● DIRECTIONS
One part of the entries below is wanted: the lines from the one containing "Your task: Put" through the one containing "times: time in". Write those out exactly and nothing else.

● RECORDS FOR PROCESSING

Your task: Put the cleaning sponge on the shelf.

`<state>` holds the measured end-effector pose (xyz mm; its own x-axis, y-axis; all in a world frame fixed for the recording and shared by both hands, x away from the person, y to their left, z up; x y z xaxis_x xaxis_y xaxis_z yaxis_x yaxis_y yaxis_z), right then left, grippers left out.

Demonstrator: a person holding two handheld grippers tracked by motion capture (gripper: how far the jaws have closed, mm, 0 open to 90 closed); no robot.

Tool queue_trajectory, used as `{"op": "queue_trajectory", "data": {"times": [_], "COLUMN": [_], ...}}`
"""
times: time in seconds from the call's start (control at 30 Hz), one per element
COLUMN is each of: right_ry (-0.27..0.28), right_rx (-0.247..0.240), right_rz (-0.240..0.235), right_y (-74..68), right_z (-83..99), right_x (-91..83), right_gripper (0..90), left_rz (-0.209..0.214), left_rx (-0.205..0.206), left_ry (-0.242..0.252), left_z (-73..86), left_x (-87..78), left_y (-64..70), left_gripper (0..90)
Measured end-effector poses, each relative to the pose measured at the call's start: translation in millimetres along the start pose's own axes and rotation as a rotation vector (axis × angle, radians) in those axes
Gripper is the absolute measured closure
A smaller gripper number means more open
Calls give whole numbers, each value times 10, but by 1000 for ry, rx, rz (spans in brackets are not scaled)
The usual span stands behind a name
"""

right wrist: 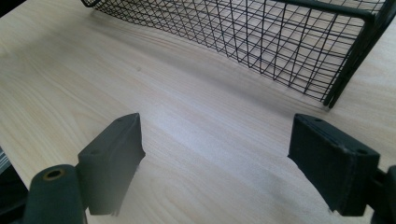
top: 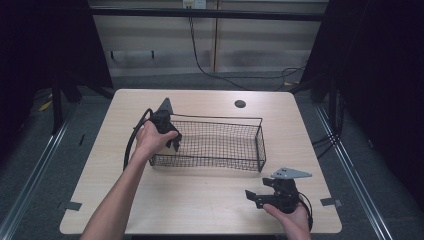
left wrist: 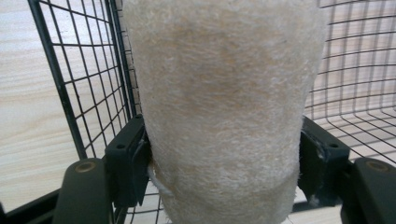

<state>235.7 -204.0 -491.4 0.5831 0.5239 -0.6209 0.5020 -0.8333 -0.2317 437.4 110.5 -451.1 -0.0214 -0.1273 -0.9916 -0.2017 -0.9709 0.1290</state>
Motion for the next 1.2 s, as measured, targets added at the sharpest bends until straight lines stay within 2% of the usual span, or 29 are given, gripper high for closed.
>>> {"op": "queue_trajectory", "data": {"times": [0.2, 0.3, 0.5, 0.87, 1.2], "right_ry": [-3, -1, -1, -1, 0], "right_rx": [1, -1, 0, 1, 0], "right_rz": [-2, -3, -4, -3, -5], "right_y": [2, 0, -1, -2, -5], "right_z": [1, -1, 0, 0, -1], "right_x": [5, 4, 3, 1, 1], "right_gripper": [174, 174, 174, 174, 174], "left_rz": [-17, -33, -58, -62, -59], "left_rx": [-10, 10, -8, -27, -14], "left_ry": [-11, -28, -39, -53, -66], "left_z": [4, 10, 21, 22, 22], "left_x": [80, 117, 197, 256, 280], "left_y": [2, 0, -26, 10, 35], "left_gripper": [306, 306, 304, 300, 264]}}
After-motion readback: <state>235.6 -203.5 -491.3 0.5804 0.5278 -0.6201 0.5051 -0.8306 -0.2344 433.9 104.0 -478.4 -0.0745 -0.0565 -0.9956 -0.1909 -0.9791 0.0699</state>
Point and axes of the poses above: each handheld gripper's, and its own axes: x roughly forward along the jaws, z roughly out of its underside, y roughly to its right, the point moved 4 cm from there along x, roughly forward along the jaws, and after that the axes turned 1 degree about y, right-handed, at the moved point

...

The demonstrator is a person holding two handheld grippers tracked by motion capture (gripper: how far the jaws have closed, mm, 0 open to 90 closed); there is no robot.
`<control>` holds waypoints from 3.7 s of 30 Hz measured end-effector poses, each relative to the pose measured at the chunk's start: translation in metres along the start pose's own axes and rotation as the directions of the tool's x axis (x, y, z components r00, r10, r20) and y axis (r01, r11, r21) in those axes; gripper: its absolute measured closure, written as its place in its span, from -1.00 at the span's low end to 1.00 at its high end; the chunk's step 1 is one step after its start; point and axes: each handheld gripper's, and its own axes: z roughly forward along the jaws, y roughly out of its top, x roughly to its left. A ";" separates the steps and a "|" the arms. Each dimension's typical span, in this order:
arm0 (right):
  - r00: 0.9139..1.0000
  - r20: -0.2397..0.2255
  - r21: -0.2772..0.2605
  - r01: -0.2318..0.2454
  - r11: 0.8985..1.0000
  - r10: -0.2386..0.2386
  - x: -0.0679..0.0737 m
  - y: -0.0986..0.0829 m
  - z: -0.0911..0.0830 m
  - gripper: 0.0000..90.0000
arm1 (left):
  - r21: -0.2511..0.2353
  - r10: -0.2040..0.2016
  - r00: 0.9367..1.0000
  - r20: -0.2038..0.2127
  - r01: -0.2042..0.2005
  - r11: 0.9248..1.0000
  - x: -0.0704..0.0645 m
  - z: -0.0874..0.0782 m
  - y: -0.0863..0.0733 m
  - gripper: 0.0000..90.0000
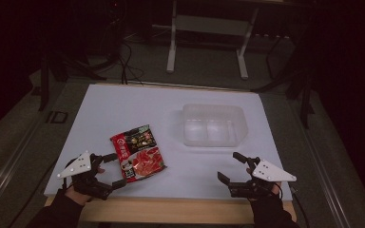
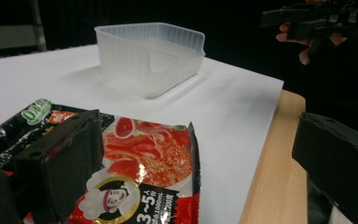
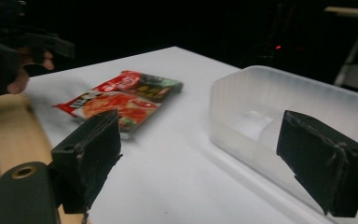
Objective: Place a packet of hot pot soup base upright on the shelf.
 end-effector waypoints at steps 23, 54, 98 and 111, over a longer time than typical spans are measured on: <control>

● RESULT OF THIS TASK
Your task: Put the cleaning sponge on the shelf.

`<state>` holds the measured end-effector pose (xyz mm; its own x-axis, y-axis; all in a world frame fixed for the recording and shared by both hands, x away from the person, y to their left, z up; x y z xaxis_x xaxis_y xaxis_z yaxis_x yaxis_y yaxis_z), right then left, grippers left out.

Demonstrator: a person holding two handheld grippers tracked by motion capture (gripper: how far the jaws have closed, mm, 0 open to 90 closed); no robot.

Tool queue_trajectory, used as `{"op": "queue_trajectory", "data": {"times": [_], "COLUMN": [_], ...}}`
"""
times: time in seconds from the call's start (control at 30 Hz), one per element

Output for this exercise is complete.